Завальнюк мельком слышал об этой истории. Сейчас у шефа давление подскочит, внутренне морщится он. К старику Завальнюк относится как к родственнику, но никогда не сравнивает его с Романовым. У того другая мера жизни, другой отсчет. Тому и факты-то нужны только для того, чтобы выстроить их в ряд, производное вычислить, ему важнее не то, что есть, а то, что из этого вытекает. Черный боров был клиницистом по призванию, это срослось с ним, как его вечная рубашка-ковбойка, которая вышла из моды в пятидесятых. Подчиненные не очень любили Чернобурова за злой язык, но знали: если завотделением взглянет на больного — ни приборы не нужны, ни доклад ординатора, даже запись в истории болезни, все он сразу увидит, все вспомнит. И тип отеков, и цвет лица, и реакцию зрачков. Порой даже пульс не станет щупать, скажет сразу, по виду, что у больного резкое ухудшение или наоборот. Сейчас Завальнюк подумал, что будет вовсе не к месту, если старик расклеится и начнет вспоминать, как двенадцать лет назад его по оговору во взятке выгнали из больницы. Но Чернобуров сдержался, — может, из-за Оксаночки.
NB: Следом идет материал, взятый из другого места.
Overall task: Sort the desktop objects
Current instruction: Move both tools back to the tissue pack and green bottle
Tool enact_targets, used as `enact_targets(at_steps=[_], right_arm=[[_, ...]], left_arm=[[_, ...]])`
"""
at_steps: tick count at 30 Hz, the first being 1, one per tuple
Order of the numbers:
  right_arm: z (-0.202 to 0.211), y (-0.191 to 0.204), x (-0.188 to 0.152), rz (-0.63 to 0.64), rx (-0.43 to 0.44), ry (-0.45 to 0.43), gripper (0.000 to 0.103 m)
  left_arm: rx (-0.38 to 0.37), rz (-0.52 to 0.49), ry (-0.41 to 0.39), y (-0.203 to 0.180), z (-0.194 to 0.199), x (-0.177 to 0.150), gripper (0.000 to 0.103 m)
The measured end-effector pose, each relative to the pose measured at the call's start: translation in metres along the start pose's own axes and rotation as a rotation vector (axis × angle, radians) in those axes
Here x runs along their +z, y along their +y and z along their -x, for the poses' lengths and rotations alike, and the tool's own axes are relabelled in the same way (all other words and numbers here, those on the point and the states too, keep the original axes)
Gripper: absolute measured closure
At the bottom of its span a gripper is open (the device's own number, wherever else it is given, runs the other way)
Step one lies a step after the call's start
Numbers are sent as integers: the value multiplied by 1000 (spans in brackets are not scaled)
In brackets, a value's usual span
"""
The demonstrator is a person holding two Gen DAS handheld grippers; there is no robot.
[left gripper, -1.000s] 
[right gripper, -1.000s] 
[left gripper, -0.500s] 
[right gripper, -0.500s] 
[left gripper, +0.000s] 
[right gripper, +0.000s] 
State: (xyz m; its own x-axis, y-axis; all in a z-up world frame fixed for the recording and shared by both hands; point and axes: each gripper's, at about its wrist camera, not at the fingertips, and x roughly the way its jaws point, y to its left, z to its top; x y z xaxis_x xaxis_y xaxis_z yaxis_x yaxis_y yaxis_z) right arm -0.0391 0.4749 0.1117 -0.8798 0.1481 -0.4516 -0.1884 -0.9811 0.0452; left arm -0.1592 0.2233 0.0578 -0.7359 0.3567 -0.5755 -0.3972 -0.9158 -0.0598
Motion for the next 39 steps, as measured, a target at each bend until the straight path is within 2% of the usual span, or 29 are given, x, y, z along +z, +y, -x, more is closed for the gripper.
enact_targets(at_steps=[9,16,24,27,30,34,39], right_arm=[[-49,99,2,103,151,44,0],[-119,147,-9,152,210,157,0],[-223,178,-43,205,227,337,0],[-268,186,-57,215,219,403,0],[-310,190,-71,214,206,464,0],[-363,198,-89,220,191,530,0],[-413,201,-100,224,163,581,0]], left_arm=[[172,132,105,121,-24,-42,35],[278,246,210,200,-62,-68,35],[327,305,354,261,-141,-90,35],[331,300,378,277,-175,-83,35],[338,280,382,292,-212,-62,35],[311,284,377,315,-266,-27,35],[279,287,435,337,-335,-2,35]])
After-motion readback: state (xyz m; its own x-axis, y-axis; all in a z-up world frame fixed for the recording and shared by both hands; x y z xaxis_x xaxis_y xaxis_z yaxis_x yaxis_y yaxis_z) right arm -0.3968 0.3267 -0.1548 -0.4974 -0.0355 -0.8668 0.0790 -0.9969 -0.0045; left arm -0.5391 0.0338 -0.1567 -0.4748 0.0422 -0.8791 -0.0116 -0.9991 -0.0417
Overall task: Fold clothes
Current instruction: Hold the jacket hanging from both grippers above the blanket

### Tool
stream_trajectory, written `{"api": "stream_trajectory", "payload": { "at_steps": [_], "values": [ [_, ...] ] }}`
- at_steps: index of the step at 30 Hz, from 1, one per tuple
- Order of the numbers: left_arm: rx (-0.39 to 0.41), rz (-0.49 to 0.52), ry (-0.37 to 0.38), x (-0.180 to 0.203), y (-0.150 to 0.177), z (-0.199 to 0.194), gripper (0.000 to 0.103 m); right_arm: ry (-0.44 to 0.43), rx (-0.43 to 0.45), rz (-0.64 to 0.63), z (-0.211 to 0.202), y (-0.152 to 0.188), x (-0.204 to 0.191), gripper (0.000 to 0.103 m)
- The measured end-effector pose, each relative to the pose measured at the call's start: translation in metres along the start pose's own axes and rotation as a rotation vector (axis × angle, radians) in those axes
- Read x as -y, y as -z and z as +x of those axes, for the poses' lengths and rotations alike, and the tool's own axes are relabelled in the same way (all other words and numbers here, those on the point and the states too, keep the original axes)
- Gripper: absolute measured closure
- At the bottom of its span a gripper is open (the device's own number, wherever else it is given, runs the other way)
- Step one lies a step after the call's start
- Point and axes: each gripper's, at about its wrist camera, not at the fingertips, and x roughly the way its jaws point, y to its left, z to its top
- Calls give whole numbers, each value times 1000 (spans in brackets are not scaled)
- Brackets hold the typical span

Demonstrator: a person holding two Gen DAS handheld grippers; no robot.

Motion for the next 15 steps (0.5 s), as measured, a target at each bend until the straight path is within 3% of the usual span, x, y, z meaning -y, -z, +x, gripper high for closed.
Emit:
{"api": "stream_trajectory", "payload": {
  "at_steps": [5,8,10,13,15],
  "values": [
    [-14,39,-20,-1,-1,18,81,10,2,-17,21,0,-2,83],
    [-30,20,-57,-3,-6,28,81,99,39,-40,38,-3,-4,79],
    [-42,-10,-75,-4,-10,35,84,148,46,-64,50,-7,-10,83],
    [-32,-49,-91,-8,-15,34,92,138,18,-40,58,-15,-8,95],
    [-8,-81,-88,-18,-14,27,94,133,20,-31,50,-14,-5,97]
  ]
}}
Приняв решение, чуть успокоившись, Завальнюк идет в зал, к своему столу, подзывает тамаду. Поддержи, мол, градус празднества, пока не вернусь, голос чуть фальшивит, он знает, что не вернется. Потом он идет в бар, в ожидании машины жадно курит, пытаясь сбросить напряжение. Что же произошло? В поведении этой больной была какая-то тревожащая неточность, в нагловатой ее браваде, показной опытности. И крайняя неуравновешенность. Болезнь ее тоже протекает с психологическими нарушениями. Отец молод, мало бывает с ней, он производит впечатление нетерпеливого человека, предельно замкнутого на своем деле. Нет, не в нем дело. Что-то другое, неблагополучное. Романов прав, говоря, что нормальный человек должен быть здоров. Исключая, разумеется, врожденные недуги. Завальнюк бросает недокуренную сигарету, хватается за другую. Профессор советует: ищите первопричину, видимая нами болезнь — только следствие. Если источник разлаженности не найден, как бы ни лечить болезнь — это временный выход, организм все равно даст сбой. Что разладилось у Митиной? Что победило послеоперационный страх за жизнь, естественное чувство опасности? С ума она, что ли, сошла, не маленькая, не дурочка, не имела права!
А Чернобурова развезло, теперь он не угомонится. Ага! Уже предлагает Оксаночке пойти к ним в отделение сестрой. «Вместо этих дармоедок, которые только юбками вертят да спирт отливают».